From the listing below, pick out each line with the word "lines".

=== Source data ===
►
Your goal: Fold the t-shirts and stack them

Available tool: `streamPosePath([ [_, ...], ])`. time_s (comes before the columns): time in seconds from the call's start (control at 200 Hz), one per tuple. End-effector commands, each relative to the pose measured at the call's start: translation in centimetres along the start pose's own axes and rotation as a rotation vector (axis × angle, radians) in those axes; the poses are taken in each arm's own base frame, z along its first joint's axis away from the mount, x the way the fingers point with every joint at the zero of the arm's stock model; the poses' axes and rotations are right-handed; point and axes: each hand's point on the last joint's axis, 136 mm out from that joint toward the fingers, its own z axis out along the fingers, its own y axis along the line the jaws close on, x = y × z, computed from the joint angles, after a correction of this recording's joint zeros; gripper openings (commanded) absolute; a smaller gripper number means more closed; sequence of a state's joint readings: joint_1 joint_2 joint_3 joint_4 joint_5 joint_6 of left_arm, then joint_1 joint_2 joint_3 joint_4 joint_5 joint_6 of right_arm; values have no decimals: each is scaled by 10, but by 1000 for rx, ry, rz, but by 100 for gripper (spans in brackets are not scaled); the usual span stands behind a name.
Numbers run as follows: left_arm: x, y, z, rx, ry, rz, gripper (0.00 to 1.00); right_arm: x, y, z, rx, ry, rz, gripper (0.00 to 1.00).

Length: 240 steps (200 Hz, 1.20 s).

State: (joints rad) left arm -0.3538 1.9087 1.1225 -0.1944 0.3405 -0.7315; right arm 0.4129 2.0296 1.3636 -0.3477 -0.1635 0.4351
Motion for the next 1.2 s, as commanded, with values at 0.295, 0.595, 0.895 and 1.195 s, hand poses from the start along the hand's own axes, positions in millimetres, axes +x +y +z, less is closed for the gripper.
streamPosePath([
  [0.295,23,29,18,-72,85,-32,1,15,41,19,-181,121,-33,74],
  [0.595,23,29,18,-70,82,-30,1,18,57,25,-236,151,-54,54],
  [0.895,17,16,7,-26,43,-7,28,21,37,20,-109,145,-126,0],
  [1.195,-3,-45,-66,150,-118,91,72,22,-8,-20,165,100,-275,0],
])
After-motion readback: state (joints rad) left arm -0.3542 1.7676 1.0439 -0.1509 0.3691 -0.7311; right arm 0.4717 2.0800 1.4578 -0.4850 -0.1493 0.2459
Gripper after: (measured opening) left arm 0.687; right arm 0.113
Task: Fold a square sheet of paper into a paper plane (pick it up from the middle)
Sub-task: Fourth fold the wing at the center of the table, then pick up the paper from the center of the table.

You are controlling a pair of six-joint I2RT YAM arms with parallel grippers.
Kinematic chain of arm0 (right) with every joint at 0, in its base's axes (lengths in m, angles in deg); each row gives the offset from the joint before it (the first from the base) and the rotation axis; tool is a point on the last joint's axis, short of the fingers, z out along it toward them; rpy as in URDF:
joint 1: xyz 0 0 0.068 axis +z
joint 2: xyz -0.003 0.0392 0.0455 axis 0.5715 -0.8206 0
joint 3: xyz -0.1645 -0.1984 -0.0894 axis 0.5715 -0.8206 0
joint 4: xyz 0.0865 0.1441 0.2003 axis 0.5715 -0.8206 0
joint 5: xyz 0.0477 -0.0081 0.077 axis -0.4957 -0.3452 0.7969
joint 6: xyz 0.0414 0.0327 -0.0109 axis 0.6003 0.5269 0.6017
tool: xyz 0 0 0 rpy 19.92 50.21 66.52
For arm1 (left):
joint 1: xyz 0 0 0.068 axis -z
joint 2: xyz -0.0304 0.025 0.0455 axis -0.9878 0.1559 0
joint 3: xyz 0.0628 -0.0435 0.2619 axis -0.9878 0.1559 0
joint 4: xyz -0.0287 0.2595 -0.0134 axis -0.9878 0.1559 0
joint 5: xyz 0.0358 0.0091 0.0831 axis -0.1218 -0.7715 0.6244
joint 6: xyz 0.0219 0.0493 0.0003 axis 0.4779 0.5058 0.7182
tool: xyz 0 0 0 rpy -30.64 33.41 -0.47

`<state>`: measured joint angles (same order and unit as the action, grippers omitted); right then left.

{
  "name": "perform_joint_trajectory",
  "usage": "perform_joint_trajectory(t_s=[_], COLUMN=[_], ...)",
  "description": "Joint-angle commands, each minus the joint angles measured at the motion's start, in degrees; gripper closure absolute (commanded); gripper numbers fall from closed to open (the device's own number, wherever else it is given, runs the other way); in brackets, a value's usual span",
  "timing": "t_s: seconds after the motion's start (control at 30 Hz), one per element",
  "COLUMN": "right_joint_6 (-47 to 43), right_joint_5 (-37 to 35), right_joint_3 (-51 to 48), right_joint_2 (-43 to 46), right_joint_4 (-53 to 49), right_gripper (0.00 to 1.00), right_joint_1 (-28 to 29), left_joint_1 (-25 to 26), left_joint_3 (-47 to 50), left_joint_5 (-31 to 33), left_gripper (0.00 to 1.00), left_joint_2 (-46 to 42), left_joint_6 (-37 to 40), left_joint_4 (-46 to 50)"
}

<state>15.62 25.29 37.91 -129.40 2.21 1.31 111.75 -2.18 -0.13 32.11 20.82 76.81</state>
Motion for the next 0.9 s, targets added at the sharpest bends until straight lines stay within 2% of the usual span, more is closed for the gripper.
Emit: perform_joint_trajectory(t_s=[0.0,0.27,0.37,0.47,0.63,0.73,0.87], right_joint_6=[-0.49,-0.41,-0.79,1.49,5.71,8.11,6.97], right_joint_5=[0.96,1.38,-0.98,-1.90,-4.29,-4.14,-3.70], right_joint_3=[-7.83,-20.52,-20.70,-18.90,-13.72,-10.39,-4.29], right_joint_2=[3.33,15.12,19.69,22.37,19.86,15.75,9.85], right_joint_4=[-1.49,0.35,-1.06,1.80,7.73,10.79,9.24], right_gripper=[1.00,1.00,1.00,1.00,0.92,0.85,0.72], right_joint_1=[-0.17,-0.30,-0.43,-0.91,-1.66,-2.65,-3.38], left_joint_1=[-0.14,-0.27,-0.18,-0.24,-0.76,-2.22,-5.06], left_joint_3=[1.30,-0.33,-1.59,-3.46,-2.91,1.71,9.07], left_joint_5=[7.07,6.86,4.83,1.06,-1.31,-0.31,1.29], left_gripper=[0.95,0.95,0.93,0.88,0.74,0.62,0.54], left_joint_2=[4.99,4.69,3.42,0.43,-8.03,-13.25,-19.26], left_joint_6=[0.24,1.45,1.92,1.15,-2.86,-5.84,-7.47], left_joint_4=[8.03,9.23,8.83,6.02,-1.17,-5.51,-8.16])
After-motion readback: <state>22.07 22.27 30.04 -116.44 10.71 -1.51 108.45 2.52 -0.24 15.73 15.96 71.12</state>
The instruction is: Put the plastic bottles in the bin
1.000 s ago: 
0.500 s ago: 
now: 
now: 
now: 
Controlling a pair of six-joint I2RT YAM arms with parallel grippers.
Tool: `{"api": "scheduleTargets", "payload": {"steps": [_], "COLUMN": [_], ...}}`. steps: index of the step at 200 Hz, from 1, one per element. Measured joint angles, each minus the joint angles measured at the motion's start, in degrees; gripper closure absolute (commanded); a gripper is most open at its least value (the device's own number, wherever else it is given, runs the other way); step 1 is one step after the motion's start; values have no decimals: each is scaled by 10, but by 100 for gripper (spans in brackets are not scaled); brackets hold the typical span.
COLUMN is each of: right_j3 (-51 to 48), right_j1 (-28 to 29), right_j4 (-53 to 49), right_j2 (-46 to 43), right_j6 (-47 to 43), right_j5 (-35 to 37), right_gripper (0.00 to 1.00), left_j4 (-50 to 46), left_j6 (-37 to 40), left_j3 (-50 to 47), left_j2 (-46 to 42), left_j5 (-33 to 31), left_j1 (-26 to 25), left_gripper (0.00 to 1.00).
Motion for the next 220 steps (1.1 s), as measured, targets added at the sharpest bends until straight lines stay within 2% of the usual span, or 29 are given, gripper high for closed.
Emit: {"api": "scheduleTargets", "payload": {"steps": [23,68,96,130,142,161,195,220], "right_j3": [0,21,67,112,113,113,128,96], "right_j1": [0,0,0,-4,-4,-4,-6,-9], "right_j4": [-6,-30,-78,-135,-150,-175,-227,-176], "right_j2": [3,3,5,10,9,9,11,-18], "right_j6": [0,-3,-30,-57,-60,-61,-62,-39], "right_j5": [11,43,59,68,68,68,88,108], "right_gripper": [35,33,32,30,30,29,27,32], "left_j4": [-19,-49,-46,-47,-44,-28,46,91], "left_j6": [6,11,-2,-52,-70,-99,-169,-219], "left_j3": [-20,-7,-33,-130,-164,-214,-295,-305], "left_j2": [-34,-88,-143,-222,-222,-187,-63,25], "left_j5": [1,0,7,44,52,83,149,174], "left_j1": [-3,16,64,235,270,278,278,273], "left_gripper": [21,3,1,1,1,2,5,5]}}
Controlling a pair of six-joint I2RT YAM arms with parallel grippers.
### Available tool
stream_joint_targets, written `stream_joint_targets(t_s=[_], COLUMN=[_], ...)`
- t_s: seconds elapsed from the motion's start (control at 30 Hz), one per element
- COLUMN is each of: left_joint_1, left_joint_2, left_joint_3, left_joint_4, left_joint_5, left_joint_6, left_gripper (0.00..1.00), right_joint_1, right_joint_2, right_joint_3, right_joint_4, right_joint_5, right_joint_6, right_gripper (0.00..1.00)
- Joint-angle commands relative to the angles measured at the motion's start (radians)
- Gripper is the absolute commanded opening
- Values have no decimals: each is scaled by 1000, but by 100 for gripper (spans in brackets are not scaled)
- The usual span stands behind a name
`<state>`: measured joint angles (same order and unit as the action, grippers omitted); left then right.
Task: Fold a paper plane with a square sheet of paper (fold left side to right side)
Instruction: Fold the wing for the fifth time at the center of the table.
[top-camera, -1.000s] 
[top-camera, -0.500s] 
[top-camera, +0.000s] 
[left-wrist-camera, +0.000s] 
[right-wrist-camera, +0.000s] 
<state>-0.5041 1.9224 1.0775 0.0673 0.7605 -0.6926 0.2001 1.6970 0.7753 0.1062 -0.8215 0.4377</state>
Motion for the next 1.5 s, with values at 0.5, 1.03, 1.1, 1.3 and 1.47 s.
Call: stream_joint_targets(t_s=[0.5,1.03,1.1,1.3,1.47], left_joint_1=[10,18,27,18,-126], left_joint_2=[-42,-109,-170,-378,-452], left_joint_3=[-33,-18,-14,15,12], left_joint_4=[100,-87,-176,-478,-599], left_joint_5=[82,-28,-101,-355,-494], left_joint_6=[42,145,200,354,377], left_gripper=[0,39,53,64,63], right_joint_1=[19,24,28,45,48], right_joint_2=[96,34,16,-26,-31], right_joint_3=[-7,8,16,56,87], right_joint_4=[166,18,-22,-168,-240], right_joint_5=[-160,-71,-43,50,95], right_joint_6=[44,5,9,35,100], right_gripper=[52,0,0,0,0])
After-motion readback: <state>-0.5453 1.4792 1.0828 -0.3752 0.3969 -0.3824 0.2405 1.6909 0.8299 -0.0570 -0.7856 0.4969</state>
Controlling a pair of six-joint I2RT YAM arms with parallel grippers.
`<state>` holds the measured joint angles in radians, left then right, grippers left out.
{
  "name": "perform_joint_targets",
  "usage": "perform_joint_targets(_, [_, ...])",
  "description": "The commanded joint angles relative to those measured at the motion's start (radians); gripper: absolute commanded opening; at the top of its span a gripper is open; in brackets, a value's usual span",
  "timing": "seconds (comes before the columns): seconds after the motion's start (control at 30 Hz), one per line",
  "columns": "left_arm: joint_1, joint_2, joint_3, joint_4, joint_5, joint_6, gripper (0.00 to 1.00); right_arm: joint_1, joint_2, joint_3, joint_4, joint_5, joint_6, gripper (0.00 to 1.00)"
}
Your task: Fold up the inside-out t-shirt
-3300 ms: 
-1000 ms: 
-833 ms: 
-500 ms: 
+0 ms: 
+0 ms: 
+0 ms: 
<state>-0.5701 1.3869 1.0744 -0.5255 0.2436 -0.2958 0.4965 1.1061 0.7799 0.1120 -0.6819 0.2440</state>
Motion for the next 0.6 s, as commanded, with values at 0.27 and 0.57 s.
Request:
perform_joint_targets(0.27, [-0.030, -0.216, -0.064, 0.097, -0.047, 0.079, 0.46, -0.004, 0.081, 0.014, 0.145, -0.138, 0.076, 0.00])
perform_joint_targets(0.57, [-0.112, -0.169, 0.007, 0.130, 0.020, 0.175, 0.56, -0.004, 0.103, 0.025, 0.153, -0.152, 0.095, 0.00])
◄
=== Answer for this exercise ===
Motion for the next 0.9 s, targets added at the sharpest bends until straight lines stay within 2% of the usual span, more is closed for the gripper.
Motion for the next 220 steps (1.1 s), as measured, targets added at the sharpest bends until straight lines stay within 2% of the usual span, or 29 are given, gripper high for closed.

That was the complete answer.